__Assignment__
Since only the total matters, count the lines of these entries containing the word "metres" and write that total alone.

Given records START

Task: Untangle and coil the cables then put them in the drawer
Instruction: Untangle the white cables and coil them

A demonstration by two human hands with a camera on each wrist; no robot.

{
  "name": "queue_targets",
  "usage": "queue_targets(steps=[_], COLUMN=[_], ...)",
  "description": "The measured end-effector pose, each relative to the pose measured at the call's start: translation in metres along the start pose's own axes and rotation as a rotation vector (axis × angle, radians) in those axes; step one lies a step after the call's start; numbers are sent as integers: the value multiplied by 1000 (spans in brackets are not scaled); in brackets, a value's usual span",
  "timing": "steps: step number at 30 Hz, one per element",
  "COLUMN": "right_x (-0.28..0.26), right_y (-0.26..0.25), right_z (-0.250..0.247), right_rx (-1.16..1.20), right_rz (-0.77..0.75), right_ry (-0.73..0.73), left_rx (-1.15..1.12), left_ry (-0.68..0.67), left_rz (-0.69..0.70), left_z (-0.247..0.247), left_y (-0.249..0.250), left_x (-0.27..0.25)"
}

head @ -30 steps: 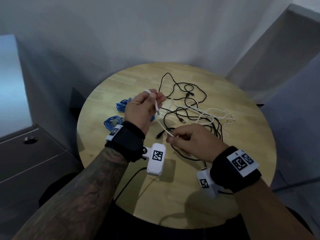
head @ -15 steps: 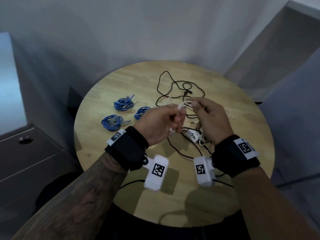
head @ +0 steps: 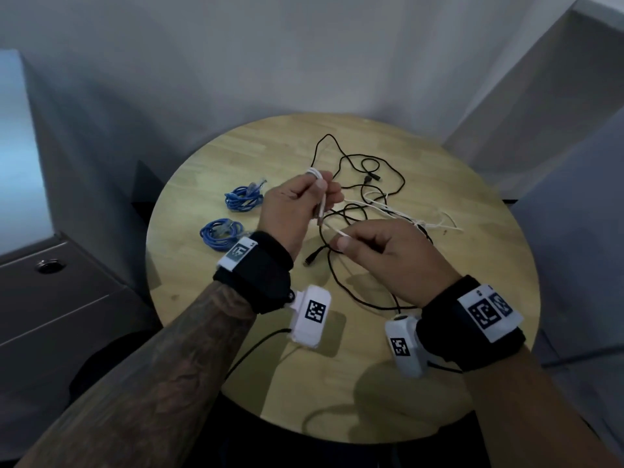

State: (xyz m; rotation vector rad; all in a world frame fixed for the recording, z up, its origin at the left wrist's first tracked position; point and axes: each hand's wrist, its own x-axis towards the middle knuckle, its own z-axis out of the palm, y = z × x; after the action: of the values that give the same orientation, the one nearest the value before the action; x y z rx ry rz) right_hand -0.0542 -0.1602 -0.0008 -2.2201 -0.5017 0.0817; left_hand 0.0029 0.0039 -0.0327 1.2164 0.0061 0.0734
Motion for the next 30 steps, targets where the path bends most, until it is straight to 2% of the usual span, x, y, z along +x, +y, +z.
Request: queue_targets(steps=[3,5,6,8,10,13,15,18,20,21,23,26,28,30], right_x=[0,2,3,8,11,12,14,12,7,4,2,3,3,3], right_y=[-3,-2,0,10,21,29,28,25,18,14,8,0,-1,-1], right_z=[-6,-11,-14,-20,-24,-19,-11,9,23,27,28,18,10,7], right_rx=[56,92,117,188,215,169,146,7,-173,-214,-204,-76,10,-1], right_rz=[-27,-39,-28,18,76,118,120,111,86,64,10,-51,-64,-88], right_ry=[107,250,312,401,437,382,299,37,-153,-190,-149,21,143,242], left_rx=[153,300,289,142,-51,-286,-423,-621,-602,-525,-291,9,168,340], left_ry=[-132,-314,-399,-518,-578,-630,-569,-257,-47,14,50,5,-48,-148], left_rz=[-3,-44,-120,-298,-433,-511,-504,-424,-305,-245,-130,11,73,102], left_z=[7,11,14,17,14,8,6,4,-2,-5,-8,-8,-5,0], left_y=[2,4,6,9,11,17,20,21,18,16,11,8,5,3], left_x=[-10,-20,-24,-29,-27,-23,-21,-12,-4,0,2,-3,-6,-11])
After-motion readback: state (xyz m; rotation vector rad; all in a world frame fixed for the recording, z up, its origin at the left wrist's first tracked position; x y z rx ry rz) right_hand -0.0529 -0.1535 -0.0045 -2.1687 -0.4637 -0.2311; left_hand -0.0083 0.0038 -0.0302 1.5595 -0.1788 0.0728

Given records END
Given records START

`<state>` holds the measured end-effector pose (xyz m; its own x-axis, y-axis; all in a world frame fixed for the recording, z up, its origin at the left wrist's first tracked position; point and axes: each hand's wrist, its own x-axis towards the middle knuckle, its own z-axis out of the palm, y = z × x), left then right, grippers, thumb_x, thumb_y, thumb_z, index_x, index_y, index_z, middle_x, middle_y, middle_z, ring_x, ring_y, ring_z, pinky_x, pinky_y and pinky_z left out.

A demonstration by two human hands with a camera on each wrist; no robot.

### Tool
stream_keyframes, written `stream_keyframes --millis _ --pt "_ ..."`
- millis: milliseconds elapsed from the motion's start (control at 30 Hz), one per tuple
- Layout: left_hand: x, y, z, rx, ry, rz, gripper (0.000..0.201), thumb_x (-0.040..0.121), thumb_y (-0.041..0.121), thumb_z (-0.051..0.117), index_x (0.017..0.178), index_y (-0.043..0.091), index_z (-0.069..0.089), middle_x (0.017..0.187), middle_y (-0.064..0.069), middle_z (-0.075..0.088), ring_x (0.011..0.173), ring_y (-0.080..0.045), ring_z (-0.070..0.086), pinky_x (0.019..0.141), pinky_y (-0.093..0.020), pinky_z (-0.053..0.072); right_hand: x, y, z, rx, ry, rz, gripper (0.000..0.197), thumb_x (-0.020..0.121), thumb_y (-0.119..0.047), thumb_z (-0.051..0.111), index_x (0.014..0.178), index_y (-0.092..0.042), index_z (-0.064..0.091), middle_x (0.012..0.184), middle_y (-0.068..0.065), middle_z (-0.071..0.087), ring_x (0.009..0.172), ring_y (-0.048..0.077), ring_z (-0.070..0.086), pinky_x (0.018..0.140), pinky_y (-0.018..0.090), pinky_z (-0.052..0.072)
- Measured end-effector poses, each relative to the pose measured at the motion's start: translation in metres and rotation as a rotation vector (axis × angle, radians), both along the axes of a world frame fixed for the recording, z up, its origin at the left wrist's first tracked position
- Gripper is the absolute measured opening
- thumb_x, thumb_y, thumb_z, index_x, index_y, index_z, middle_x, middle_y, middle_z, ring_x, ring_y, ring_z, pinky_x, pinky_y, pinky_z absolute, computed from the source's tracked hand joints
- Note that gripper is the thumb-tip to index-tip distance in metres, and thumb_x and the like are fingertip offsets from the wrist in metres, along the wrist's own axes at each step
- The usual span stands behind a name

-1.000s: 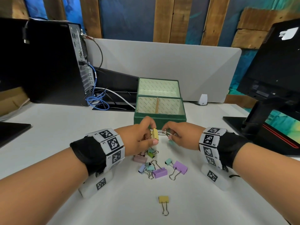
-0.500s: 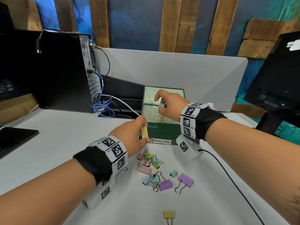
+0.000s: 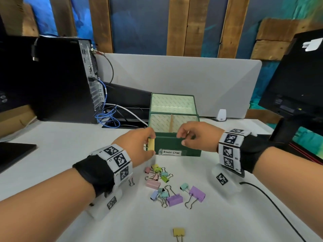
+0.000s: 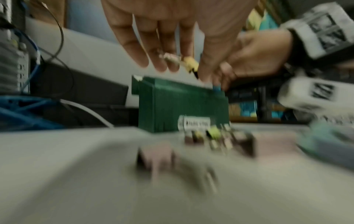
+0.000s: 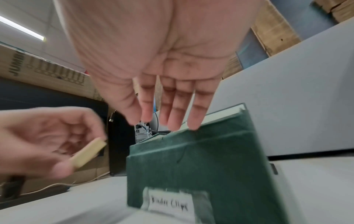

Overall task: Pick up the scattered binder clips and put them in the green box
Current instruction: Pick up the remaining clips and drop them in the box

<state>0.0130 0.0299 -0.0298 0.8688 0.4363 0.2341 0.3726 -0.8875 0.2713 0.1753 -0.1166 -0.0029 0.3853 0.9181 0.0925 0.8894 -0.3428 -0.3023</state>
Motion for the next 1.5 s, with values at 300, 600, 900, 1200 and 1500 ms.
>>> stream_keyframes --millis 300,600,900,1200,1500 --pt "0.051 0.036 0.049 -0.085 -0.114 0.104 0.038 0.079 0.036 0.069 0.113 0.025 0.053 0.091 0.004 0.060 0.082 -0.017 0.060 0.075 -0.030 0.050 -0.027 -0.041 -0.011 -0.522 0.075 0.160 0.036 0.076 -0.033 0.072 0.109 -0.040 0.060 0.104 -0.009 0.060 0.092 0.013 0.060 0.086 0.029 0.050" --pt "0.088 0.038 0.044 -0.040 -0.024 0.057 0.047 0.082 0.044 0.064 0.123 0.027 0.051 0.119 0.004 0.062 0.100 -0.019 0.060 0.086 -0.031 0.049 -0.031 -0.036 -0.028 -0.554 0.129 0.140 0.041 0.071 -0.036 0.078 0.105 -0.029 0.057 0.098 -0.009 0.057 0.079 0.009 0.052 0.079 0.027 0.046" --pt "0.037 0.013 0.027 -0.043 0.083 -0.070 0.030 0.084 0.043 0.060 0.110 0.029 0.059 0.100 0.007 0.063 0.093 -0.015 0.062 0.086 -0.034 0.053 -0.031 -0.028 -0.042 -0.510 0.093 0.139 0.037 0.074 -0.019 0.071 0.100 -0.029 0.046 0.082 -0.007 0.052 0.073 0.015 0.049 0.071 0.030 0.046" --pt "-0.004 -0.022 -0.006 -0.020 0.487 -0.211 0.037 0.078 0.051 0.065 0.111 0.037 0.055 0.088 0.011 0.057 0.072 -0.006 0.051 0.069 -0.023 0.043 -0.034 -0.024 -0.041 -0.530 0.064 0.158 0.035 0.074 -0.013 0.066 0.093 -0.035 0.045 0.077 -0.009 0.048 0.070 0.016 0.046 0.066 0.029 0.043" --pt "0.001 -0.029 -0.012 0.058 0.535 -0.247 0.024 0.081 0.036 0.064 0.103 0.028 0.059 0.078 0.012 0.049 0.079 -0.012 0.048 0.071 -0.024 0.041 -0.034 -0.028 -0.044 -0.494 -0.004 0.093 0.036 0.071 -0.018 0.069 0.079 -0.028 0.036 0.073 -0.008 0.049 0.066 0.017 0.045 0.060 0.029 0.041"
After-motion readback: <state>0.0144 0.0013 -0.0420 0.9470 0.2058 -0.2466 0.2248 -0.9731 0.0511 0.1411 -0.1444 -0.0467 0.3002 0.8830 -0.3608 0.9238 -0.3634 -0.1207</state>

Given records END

__Result below__
3